■ WORK INSTRUCTION ■
Your job is to return the whole listing unchanged while skipping its images.

■ COLLECTED MATERIAL ■
# # # #
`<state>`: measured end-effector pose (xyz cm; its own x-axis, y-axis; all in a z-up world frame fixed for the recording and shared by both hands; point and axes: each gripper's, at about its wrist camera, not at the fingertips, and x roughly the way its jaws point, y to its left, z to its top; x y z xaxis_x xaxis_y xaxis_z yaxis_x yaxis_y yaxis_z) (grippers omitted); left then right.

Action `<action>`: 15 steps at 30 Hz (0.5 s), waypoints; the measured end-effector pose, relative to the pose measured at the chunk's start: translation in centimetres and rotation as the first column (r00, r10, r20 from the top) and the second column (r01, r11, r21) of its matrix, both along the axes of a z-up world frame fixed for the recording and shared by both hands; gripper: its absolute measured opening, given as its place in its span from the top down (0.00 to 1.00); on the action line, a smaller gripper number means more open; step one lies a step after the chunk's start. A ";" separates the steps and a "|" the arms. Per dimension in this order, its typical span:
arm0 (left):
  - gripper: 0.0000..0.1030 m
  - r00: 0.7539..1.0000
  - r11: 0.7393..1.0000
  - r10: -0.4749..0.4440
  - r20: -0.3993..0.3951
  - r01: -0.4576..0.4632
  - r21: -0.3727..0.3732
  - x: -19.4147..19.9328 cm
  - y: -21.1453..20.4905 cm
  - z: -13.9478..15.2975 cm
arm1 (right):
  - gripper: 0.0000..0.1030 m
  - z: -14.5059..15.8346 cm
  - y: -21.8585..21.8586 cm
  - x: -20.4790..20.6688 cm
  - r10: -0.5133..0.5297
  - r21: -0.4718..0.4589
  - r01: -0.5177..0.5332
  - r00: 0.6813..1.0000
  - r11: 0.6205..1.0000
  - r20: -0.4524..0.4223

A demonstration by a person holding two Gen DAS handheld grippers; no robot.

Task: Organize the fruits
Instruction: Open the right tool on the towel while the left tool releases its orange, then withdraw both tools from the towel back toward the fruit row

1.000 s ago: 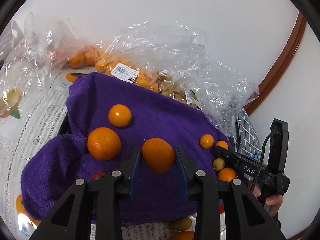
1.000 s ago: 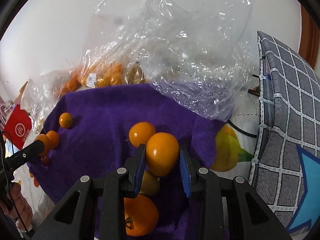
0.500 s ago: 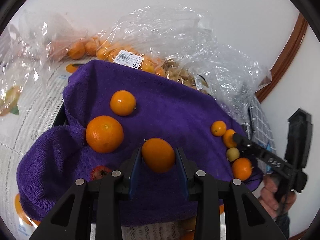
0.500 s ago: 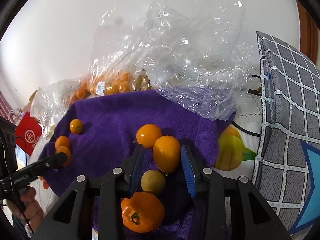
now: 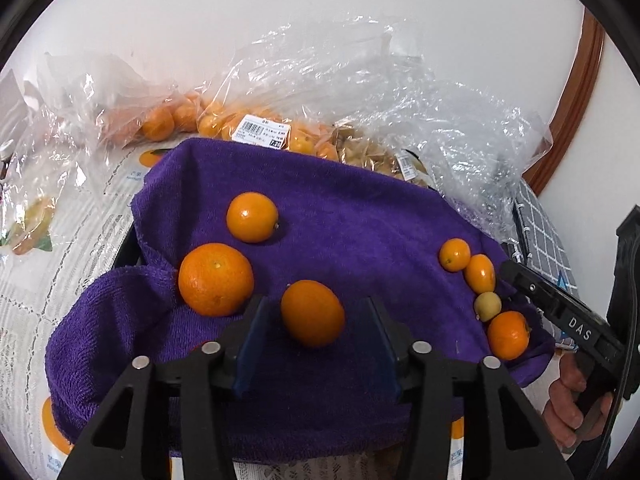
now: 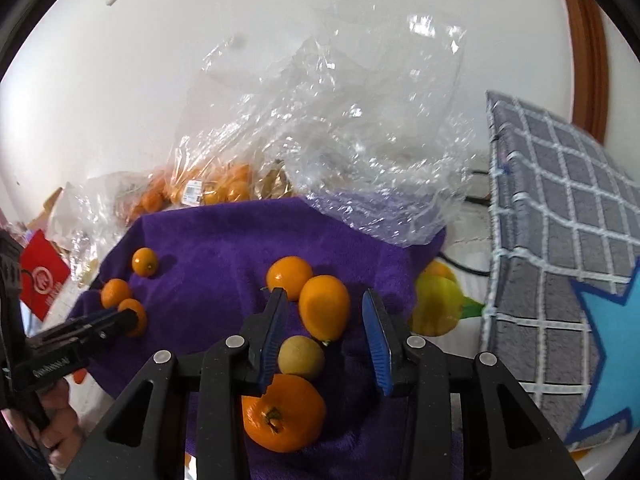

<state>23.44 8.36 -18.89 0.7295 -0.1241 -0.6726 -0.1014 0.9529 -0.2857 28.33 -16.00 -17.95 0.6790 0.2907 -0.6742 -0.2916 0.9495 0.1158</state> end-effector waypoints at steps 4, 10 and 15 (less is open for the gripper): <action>0.48 0.999 1.000 0.010 0.050 -0.009 -0.019 -0.6 0.3 0.7 | 0.62 1.0 -0.2 -1.1 -0.009 0.001 0.009 0.999 1.000 0.053; 0.46 0.995 1.000 0.021 0.099 -0.020 -0.011 -1.3 0.6 1.4 | 0.62 2.4 0.0 -4.3 -0.027 -0.059 0.038 0.985 0.998 0.172; 0.44 0.991 0.999 0.034 0.127 -0.032 -0.022 -1.9 1.0 1.8 | 0.62 3.0 0.6 -7.3 -0.044 -0.078 0.062 0.977 0.995 0.209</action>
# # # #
■ RESULT FOR THIS TASK ■
`<state>`: measured end-effector pose (xyz cm; its own x-axis, y-axis; all in a z-up world frame fixed for the recording and shared by both hands; point and axes: each gripper's, at about its wrist camera, not at the fingertips, and x roughly the way its jaws point, y to its left, z to its top; x y z xaxis_x xaxis_y xaxis_z yaxis_x yaxis_y yaxis_z) (grippers omitted); left then right.

Action `<action>`: 15 steps at 30 Hz (0.5 s), waypoints; the measured end-effector pose, relative to the pose measured at the chunk's start: translation in centimetres and rotation as the first column (r00, r10, r20 from the top) and the second column (r01, r11, r21) of its matrix, both along the axes of a z-up world frame fixed for the recording and shared by both hands; gripper: its absolute measured opening, given as its place in its span from the top down (0.00 to 1.00); on the action line, a smaller gripper number means more open; step one lies a step after the chunk's start. A ";" separates the steps and a "|" the arms. Per dimension in this order, its typical span:
arm0 (left):
  - gripper: 0.0000..0.1030 m
  - r00: 0.7539..1.0000
  - r11: 0.7393..1.0000
  - r10: -0.4749..0.4440
  - r20: -0.3993..0.3951
  - r01: -0.4576..0.4632
  - r21: -0.3727..0.3732
  - x: -19.4147..19.9328 cm
  - y: -21.1453..20.4905 cm
  - z: -13.9478..15.2975 cm
arm1 (right):
  - gripper: 0.0000..0.1030 m
  - z: -14.5059..15.8346 cm
  - y: -21.8585..21.8586 cm
  - x: -20.4790..20.6688 cm
  - r10: -0.5133..0.5297
  - r21: -0.4718..0.4589
  - r01: -0.5177..0.5332
  - r00: 0.6813..1.0000
  - r11: 0.6205..1.0000
  - r20: -0.4524..0.4223

A demonstration by a person holding two Gen DAS handheld grippers; no robot.

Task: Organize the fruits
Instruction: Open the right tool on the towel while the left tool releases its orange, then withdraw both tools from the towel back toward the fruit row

1.000 s ago: 
1.000 s ago: 
0.500 s ago: 
0.500 s ago: 
now: 
now: 

<state>23.44 8.36 -18.89 0.7295 -0.1241 -0.6726 -0.1014 0.9529 -0.2857 28.33 -16.00 -17.95 0.6790 0.2907 -0.6742 -0.2916 0.9495 0.1158</state> end-effector waypoints at steps 4, 10 and 15 (less is open for the gripper): <action>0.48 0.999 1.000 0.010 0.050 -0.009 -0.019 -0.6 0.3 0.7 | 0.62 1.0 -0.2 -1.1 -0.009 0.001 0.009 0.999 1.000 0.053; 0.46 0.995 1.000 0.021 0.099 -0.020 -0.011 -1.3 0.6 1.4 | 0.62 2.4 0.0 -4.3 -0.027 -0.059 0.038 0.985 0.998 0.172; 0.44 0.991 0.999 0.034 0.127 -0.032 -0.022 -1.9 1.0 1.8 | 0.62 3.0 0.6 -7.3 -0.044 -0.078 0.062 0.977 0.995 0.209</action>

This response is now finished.